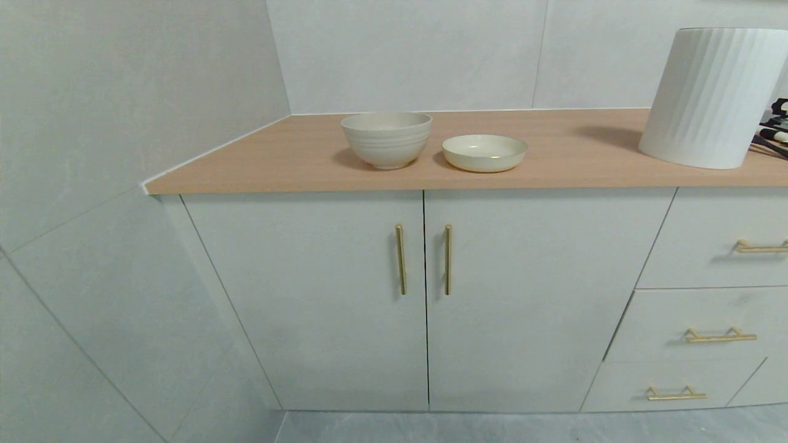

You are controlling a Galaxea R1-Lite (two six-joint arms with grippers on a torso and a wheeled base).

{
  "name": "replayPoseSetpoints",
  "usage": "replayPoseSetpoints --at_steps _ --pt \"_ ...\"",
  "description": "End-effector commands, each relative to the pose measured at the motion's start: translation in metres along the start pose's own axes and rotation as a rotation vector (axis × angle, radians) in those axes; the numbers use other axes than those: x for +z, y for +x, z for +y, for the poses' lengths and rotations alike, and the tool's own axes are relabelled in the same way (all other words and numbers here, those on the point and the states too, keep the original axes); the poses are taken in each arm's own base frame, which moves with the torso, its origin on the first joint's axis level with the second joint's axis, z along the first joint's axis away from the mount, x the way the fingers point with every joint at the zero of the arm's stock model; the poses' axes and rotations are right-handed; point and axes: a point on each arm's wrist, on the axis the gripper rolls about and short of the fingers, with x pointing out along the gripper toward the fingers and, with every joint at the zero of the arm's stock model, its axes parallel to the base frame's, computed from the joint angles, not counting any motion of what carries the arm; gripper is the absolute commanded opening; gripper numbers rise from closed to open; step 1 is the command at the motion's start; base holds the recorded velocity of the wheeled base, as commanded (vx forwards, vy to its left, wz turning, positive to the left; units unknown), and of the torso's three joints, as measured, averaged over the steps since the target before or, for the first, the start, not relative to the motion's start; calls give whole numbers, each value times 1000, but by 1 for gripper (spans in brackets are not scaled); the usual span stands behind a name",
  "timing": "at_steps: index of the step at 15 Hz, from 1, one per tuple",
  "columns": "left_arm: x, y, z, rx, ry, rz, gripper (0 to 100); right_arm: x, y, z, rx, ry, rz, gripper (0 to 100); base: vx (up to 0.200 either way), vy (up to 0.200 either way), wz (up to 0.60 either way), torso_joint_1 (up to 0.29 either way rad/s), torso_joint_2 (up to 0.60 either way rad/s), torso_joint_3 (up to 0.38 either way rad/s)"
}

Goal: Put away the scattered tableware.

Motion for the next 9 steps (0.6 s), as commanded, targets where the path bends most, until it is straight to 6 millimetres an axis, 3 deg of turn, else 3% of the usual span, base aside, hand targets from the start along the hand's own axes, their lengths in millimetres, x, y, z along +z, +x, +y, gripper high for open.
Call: replayPoseSetpoints --at_steps 1,9 --pt "0 0 0 0 0 0 100 0 0 0 0 -1 -2 100 0 0 0 0 0 0" --pt "0 0 0 0 0 0 100 1 0 0 17 -41 -5 100 0 0 0 0 0 0"
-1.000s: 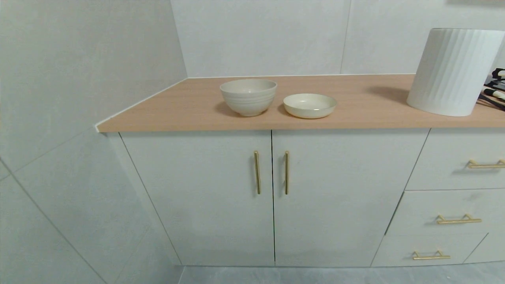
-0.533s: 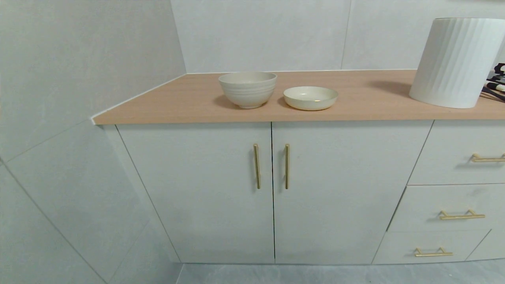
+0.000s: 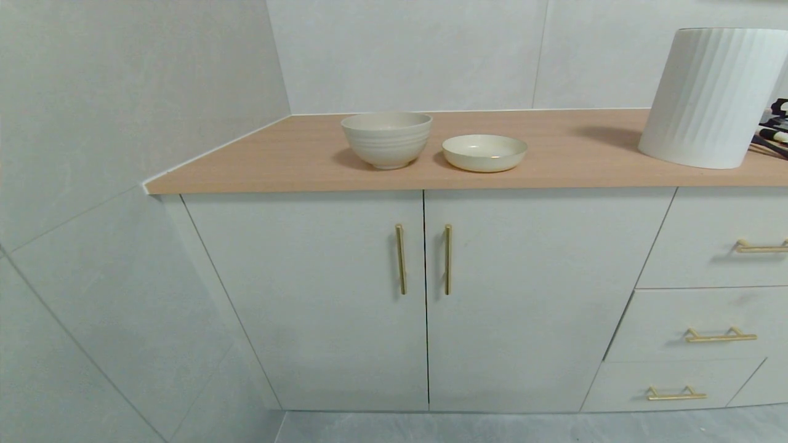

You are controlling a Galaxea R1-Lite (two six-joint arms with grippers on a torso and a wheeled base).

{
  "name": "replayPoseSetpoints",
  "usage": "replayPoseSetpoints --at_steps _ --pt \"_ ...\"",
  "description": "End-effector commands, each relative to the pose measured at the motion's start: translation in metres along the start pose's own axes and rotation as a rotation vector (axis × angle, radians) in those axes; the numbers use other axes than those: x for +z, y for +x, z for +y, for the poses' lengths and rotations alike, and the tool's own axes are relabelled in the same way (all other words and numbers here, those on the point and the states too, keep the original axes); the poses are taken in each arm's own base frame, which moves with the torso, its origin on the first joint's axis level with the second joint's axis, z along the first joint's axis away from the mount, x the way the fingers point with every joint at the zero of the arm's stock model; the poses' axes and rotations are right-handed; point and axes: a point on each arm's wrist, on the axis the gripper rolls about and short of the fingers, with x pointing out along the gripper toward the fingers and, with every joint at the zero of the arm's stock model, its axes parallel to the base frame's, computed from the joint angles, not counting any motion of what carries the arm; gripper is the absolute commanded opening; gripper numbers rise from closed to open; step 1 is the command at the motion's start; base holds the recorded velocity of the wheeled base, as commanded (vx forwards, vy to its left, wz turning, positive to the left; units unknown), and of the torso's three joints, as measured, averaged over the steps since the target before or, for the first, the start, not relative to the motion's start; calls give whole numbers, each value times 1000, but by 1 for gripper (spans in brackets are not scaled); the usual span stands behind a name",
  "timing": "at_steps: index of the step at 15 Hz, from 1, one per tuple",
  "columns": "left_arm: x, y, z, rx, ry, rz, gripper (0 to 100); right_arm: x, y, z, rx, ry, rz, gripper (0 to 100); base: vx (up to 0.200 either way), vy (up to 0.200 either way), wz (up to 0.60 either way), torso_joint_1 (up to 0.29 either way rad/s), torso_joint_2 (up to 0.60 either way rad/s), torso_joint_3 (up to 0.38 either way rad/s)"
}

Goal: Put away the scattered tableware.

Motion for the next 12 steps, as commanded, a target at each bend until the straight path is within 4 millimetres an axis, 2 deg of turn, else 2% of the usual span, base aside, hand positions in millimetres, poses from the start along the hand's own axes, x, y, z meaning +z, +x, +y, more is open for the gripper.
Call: replayPoseSetpoints --at_steps 1,2,5,7,8,12 --pt "0 0 0 0 -1 1 100 18 -5 0 38 -8 -78 100 0 0 0 0 0 0" --pt "0 0 0 0 -1 1 100 47 -12 1 99 20 -145 100 0 0 0 0 0 0" --pt "0 0 0 0 0 1 100 73 4 2 216 28 -29 100 0 0 0 0 0 0" --pt "0 0 0 0 -1 1 100 83 12 3 272 35 11 100 0 0 0 0 0 0" --pt "0 0 0 0 -1 1 100 94 28 4 319 49 87 100 0 0 0 0 0 0" --pt "0 0 0 0 0 1 100 102 70 11 474 61 263 100 0 0 0 0 0 0"
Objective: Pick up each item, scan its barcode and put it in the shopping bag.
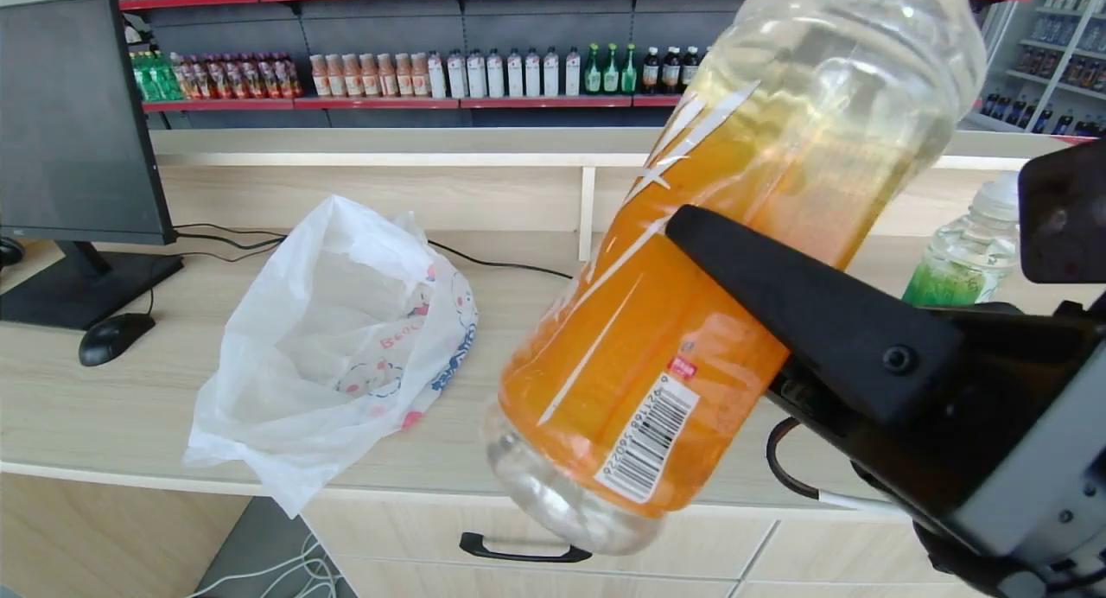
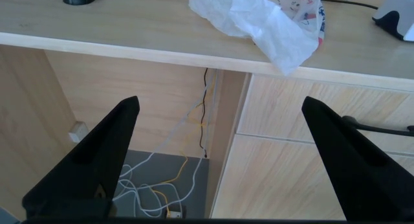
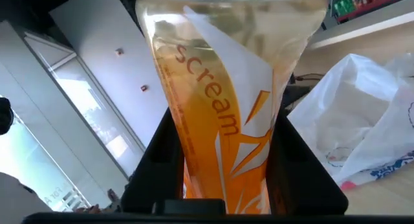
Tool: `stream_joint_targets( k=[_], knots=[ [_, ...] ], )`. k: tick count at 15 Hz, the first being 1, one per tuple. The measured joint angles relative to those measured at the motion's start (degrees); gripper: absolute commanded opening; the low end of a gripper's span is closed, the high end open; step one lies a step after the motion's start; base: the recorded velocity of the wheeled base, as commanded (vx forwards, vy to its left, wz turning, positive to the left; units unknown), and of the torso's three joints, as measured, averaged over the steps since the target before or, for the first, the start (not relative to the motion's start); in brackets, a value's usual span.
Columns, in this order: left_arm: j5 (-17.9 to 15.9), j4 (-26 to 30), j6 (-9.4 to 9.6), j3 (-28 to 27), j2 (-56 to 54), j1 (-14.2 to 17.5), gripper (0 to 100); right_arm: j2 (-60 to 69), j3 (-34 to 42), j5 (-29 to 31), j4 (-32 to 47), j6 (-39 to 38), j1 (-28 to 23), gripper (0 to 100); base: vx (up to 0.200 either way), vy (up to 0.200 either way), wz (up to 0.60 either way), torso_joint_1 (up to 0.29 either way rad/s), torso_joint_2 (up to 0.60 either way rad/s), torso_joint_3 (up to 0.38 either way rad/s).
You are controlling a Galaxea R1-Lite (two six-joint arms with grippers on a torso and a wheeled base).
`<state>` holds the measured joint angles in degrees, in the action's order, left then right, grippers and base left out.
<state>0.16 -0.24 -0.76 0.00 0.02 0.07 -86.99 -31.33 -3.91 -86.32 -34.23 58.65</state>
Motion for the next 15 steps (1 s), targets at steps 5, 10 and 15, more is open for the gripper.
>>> stream_joint_targets(
  k=[5,10,15],
  knots=[
    [0.0,0.0,0.0,0.0,0.0,0.0,100,-0.27,-2.38,-0.02,-1.18,-1.6,1.29,0,0.0,0.0,0.0,0.0,0.0,0.0],
    [0.0,0.02,0.0,0.0,0.0,0.02,100,0.23,-1.72,0.04,-1.4,0.35,2.86,0,0.0,0.0,0.0,0.0,0.0,0.0],
    [0.0,0.02,0.0,0.0,0.0,-0.02,100,0.39,-0.65,0.06,-2.0,4.79,3.04,0,0.0,0.0,0.0,0.0,0.0,0.0]
  ],
)
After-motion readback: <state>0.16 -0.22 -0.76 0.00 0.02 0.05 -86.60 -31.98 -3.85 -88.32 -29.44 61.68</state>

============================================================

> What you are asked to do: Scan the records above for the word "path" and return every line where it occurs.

> Answer to this task:
Motion for the next 9 steps (0.6 s), as commanded, targets where the path bends most, until it is straight to 6 millimetres an axis, 3 deg of turn, else 3% of the usual span, base aside, hand targets from the start along the hand's own axes, their lengths in millimetres, x, y, z along +z, +x, +y, gripper high for open.
Motion for the next 12 steps, as commanded, a target at each bend until the straight path is within 4 millimetres an axis, 2 deg of turn, else 2% of the usual span, base aside, hand positions in millimetres, poses from the start along the hand's own axes, x, y, z meaning +z, +x, +y, more is open for the gripper.

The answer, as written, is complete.